Palmer also began to travel to spread the word, despite the birth of two more children, a daughter Phoebe (1839) and a son, Walter Camp, Jr. (1842). She and her sister also helped found a religious magazine, The Guide to Holiness (1839) and Palmer became a regular contributor. In 1843 she collected her articles and published them as The Way of Holiness with Notes By The Way. The Way of Holiness went through multiple printings and sold more than 20,000 copies in its first six years.
Such widespread appeal suggests that, despite Palmer’s own reliance upon sharing her own experience to reach others, we cannot explain her theology of holiness in purely biographical terms. What she had to say resonated with hundreds of thousands of religious seekers. One way to explore her appeal and that of holiness is to compare her with Charles Grandison Finney.
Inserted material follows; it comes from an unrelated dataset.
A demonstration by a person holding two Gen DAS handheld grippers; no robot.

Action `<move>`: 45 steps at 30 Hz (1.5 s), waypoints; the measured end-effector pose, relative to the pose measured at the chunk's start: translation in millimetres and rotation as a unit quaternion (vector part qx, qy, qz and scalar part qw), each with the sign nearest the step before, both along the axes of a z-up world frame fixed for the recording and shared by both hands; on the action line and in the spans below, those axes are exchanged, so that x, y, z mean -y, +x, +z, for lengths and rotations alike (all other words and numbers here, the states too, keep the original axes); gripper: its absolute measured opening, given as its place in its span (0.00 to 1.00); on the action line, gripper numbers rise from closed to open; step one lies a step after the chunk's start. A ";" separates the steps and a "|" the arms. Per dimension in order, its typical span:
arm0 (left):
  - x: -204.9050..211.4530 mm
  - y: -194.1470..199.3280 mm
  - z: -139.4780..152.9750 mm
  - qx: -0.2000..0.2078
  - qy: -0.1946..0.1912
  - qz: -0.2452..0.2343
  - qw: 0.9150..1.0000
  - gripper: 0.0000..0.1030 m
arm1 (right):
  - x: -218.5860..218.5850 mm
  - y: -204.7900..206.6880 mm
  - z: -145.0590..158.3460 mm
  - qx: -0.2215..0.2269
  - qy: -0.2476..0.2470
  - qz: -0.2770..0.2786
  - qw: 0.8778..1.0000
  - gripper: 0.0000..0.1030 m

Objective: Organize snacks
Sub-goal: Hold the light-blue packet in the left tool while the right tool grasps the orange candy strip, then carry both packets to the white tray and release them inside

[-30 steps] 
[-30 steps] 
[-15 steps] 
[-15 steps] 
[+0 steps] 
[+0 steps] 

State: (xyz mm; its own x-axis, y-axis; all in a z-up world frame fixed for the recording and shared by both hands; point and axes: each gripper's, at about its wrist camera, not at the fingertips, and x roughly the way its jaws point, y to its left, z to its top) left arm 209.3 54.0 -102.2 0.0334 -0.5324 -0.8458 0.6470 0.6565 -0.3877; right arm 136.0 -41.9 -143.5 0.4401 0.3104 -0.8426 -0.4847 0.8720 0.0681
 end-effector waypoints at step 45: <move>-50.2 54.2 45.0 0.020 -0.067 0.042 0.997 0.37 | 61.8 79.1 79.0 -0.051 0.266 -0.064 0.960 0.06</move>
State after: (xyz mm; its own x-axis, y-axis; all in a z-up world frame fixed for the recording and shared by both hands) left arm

Finney’s primary focus was on the conversion of sinners. He came to the doctrine of Perfection as an antidote to “backsliding.” A revival was a season of religious dedication. Shops closed. People spent their days as well as their evenings in prayer and contemplation. Then the converted went back to their workaday lives. Business and family concerns regained their primacy. So did politics. Old habits reasserted themselves. The result, lamented Finney, was a “spasmotical” religion. Every revival, he complained, presupposed a backsliding. If, however, the individual could achieve perfection, that is, complete obedience to the will of God, backsliding would cease.
Palmer, in contrast, focused upon the experience of Holiness. Unlike Finney, she rarely discussed sin even though she spoke frequently about temptation. The temptations she faced, however, were that she would be too devoted to her children, that she would doubt the sufficiency of her own faith, or that she would judge her religious experiences by a false standard.